I was half expecting to see guard towers on the artist renderings! Are they opening a Slurpee/Big Bite market or Fulsom Prison South? Obviously, even corporate knows criminal activity is a real problem with 7-Elevens.

La Mesa’s new motto is “The Finest Small Town in San Diego County,” whereas the first stated goal is a “Safe Community.” Yet there is nothing “Finest Small Town” about multiple 7-Elevens and liquor stores; in fact, these establishments could be a factor in our consistant 2nd/3rd highest-crime rate ranking in the county.
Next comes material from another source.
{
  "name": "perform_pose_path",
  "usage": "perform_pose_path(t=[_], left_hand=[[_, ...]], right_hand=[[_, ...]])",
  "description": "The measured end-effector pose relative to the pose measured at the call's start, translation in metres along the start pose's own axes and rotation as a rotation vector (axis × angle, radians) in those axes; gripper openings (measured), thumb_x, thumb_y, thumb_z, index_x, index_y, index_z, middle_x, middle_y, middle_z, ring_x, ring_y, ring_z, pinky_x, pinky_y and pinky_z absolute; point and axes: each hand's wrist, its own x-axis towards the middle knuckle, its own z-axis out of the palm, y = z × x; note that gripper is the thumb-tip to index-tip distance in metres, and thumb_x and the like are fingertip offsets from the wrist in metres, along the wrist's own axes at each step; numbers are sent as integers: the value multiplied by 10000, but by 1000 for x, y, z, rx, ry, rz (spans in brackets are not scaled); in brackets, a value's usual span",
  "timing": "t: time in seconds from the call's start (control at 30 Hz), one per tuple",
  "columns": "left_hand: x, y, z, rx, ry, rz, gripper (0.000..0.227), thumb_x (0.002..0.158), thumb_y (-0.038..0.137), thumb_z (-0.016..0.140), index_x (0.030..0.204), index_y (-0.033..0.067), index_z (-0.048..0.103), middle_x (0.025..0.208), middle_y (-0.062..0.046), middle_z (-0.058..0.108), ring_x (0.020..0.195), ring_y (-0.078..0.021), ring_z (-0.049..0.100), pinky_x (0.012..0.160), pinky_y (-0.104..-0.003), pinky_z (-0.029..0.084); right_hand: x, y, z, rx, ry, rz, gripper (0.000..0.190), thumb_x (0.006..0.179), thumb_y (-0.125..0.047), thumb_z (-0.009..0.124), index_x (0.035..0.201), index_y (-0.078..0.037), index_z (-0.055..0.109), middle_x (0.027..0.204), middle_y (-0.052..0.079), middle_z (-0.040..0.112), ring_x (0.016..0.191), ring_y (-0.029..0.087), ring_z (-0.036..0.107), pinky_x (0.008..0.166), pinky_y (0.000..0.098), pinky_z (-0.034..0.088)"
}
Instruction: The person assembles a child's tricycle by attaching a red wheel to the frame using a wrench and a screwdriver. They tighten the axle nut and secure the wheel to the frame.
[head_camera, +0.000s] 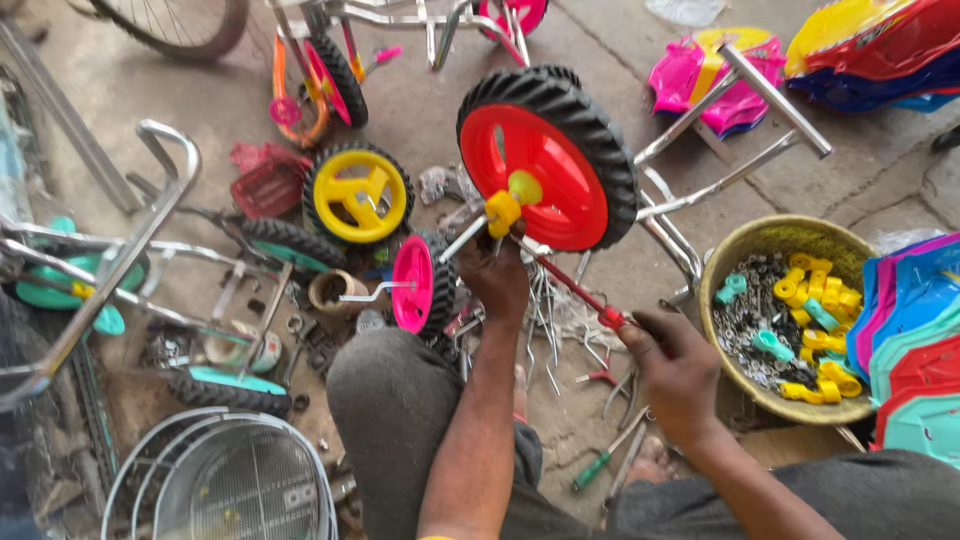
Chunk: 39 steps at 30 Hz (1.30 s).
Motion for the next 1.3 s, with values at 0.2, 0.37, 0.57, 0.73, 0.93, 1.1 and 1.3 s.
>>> perform_pose_path(t=[0.2, 0.37, 0.57, 0.73, 0.93, 1.1, 1.3], left_hand=[[-10, -5, -5, -163, 41, -88, 305, 962, -108, 663, 1249, -24, 604, 1179, -96, 694, 1049, -167, 696, 904, -313, 607], [-10, -4, -9, -27, 34, 16, 326, 934, -122, 702, 1215, -10, 581, 1161, -89, 681, 1049, -154, 690, 918, -299, 603], [-9, -2, -6, -12, 46, 8, 289, 948, -130, 691, 1192, -13, 590, 1136, -99, 693, 1026, -152, 698, 883, -294, 608], [-9, 0, -6, -165, 79, -123, 260, 943, -98, 663, 1176, -7, 593, 1162, -86, 699, 1052, -153, 709, 915, -314, 624], [-9, 3, -13, 60, 36, 43, 313, 927, -122, 735, 1179, -7, 589, 1115, -87, 691, 1008, -142, 680, 896, -293, 588], [-6, 1, -7, -13, 21, 11, 280, 945, -115, 698, 1183, -10, 596, 1108, -89, 701, 979, -140, 702, 854, -291, 617], [-9, 2, -14, -42, 22, -4, 270, 950, -121, 686, 1184, -22, 596, 1113, -102, 697, 996, -148, 695, 876, -293, 606]], right_hand=[[-11, 5, 0, 527, -266, 378, 361, 856, -201, 810, 1111, 12, 670, 790, 58, 702, 574, 116, 615, 476, 242, 479], [-14, 9, 3, -303, -133, -202, 469, 752, -187, 868, 1148, -9, 689, 803, 59, 732, 676, 150, 677, 623, 281, 544], [-7, 9, 0, -139, 131, -288, 333, 926, -192, 781, 1163, 15, 673, 970, 73, 732, 828, 135, 683, 727, 278, 566], [-8, 18, -1, 241, -139, 329, 373, 852, -120, 746, 1205, -8, 697, 937, 96, 731, 715, 157, 654, 597, 296, 511], [-8, 23, 6, -206, -83, -297, 268, 948, -128, 714, 1185, -7, 682, 932, 79, 740, 752, 141, 691, 626, 296, 571], [-12, 11, 7, 347, -42, 286, 264, 885, -181, 751, 1082, -17, 689, 861, 83, 724, 586, 159, 617, 470, 279, 471], [-10, 12, 8, 14, -197, -155, 385, 904, -227, 770, 1185, 16, 669, 852, 97, 692, 612, 148, 645, 513, 280, 504]])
So why do they keep opening their doors in La Mesa? And why in this neighborhood where they are so clearly not wanted?

Bill Chopyk, very knowledgeable when it comes to government laws, says simply, 7-Eleven has a right to be in this location. This lot owner has a right to sell his property to 7-Eleven as the lot is zoned “Neighborhood Commercial.”

But is there a loophole here?

Isn’t zoning a core function of city council? Isn’t zoning the key tool to designing a city, what gives a town its vibe, its personality?

Why do some towns have a plethora of pawn shops, strip bars and tattoo parlors while other towns have restaurants and boutiques? Why do some cities offer a Mile of Cars, while other cities have blocks devoted to hospitals and doctors’ offices?

Can La Mesa neighborhoods fight to re-zone - modify restrictions so 24-hour establishments that sell liquor cannot open within a certain distance of homes or schools? It's a question this neighborhood might want to ask of one of its elected officials. 

The people I met Tuesday evening were clearly agitated and frustrated by their powerlessness. They want to hire a lawyer for advice on stopping the building of something they are certain will denigrate their neighborhood but already I could feel their resignation.

We can be the "Finest Small Town in San Diego County" but it starts with helping people protect their neighborhoods.